┌─ Materials provided
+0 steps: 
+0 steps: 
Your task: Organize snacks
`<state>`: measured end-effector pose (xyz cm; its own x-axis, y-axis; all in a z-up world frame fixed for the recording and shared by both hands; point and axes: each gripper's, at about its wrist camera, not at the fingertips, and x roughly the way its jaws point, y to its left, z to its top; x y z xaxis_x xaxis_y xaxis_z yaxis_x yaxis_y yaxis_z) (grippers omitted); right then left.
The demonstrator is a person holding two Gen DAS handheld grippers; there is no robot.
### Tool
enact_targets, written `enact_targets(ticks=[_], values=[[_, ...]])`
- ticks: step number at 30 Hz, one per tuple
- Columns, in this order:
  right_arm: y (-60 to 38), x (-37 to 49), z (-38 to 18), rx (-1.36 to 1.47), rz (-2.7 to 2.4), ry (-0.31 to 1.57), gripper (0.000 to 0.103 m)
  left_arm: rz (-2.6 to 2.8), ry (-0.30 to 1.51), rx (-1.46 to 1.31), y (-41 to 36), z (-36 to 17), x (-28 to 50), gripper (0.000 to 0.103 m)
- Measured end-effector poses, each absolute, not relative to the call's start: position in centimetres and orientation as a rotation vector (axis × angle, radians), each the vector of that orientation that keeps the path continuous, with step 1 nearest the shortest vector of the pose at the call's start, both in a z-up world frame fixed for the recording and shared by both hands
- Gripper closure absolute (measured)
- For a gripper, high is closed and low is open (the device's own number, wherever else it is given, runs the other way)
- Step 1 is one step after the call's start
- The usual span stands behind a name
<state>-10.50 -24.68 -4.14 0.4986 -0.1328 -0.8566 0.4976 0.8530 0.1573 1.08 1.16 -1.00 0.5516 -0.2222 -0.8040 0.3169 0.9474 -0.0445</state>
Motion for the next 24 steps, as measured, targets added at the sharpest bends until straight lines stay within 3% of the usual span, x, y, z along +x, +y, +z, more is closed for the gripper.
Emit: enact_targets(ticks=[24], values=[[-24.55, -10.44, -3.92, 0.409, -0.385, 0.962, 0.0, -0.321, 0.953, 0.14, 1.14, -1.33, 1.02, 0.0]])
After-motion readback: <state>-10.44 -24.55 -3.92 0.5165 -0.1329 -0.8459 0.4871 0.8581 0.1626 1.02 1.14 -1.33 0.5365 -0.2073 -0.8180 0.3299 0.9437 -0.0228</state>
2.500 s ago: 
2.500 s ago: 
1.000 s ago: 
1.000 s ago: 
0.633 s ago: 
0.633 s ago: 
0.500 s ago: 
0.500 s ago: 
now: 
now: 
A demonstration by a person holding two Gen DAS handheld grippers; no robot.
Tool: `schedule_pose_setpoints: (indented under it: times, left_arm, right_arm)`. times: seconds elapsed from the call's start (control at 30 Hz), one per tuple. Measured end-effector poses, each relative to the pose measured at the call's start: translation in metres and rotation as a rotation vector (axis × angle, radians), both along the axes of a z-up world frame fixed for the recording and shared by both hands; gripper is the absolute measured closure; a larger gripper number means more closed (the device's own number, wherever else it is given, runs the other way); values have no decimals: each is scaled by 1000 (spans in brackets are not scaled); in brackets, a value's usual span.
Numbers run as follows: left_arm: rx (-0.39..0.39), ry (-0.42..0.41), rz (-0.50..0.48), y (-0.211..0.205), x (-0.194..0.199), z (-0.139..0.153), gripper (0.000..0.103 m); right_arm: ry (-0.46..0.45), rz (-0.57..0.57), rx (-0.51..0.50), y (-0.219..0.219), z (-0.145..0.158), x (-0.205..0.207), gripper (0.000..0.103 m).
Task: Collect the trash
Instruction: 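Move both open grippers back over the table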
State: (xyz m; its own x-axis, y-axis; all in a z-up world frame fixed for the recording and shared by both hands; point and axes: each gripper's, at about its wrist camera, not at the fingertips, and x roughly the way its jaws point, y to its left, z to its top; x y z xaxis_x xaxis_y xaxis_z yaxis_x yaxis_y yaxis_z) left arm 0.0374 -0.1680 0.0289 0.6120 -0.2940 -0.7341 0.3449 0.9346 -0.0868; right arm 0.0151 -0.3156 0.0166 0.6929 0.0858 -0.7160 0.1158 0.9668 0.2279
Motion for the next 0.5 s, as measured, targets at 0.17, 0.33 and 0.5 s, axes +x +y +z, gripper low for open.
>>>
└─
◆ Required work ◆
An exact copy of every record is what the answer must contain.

◆ Result of this task ◆
+0 steps: 
+0 steps: 
Your task: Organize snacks
`<state>`: measured end-effector pose (xyz cm; its own x-axis, y-axis; all in a z-up world frame fixed for the recording and shared by both hands; point and axes: each gripper's, at about its wrist camera, not at the fingertips, and x roughly the way its jaws point, y to its left, z to its top; x y z xaxis_x xaxis_y xaxis_z yaxis_x yaxis_y yaxis_z) (grippers omitted); right then left.
The demonstrator is a person holding two Gen DAS handheld grippers; there is no robot.
### Tool
enact_targets, written `enact_targets(ticks=[_], values=[[_, ...]])`
- ticks: step number at 30 Hz, one per tuple
- Columns, in this order:
  right_arm: y (-60 to 38), x (-37 to 49), z (-38 to 18), rx (-1.36 to 1.47), rz (-2.7 to 2.4), ry (-0.31 to 1.57), gripper (0.000 to 0.103 m)
  left_arm: rz (-2.6 to 2.8), ry (-0.30 to 1.51), rx (-1.46 to 1.31), y (-41 to 36), z (-36 to 17), x (-28 to 50), gripper (0.000 to 0.103 m)
- Measured end-effector poses, each absolute, not relative to the call's start: position in centimetres and orientation as a rotation vector (axis × angle, radians), each the vector of that orientation that keeps the path continuous, with step 1 nearest the shortest vector of the pose at the call's start, both in a z-up world frame fixed for the recording and shared by both hands
- Gripper closure absolute (measured)
- For a gripper, high is closed and low is open (the device's own number, wherever else it is given, runs the other way)
- Step 1 is one step after the call's start
- The usual span stands behind a name
<state>-10.50 -24.68 -4.14 0.4986 -0.1328 -0.8566 0.4976 0.8530 0.1573 1.08 1.16 -1.00 0.5516 -0.2222 -0.8040 0.3169 0.9474 -0.0445</state>
Motion for the next 24 steps, as measured, targets added at the sharpest bends until straight lines stay within 3% of the usual span, x, y, z along +x, +y, +z, more is closed for the gripper.
Emit: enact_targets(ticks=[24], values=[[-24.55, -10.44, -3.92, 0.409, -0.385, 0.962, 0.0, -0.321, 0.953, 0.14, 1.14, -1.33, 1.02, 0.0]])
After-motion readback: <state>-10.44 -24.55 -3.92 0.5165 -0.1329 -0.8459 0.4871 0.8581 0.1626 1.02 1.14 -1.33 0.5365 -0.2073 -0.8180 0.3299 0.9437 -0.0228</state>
2.500 s ago: 
2.500 s ago: 
1.000 s ago: 
1.000 s ago: 
0.633 s ago: 
0.633 s ago: 
0.500 s ago: 
0.500 s ago: 
now: 
now: 
A demonstration by a person holding two Gen DAS handheld grippers; no robot.
Tool: `schedule_pose_setpoints: (indented under it: times, left_arm, right_arm)`. times: seconds elapsed from the call's start (control at 30 Hz), one per tuple. Measured end-effector poses, each relative to the pose measured at the call's start: translation in metres and rotation as a rotation vector (axis × angle, radians), both along the axes of a z-up world frame fixed for the recording and shared by both hands; gripper is the absolute measured closure; a larger gripper number means more closed (the device's own number, wherever else it is given, runs the other way); values have no decimals: each is scaled by 1000 (spans in brackets are not scaled); in brackets, a value's usual span.
Numbers run as follows: left_arm: rx (-0.39..0.39), ry (-0.42..0.41), rz (-0.50..0.48), y (-0.211..0.205), x (-0.194..0.199), z (-0.139..0.153), gripper (0.000..0.103 m); right_arm: ry (-0.46..0.45), rz (-0.57..0.57), rx (-0.51..0.50), y (-0.219..0.219), z (-0.145..0.158), x (-0.205..0.207), gripper (0.000..0.103 m).
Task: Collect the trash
Instruction: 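Move both open grippers back over the table
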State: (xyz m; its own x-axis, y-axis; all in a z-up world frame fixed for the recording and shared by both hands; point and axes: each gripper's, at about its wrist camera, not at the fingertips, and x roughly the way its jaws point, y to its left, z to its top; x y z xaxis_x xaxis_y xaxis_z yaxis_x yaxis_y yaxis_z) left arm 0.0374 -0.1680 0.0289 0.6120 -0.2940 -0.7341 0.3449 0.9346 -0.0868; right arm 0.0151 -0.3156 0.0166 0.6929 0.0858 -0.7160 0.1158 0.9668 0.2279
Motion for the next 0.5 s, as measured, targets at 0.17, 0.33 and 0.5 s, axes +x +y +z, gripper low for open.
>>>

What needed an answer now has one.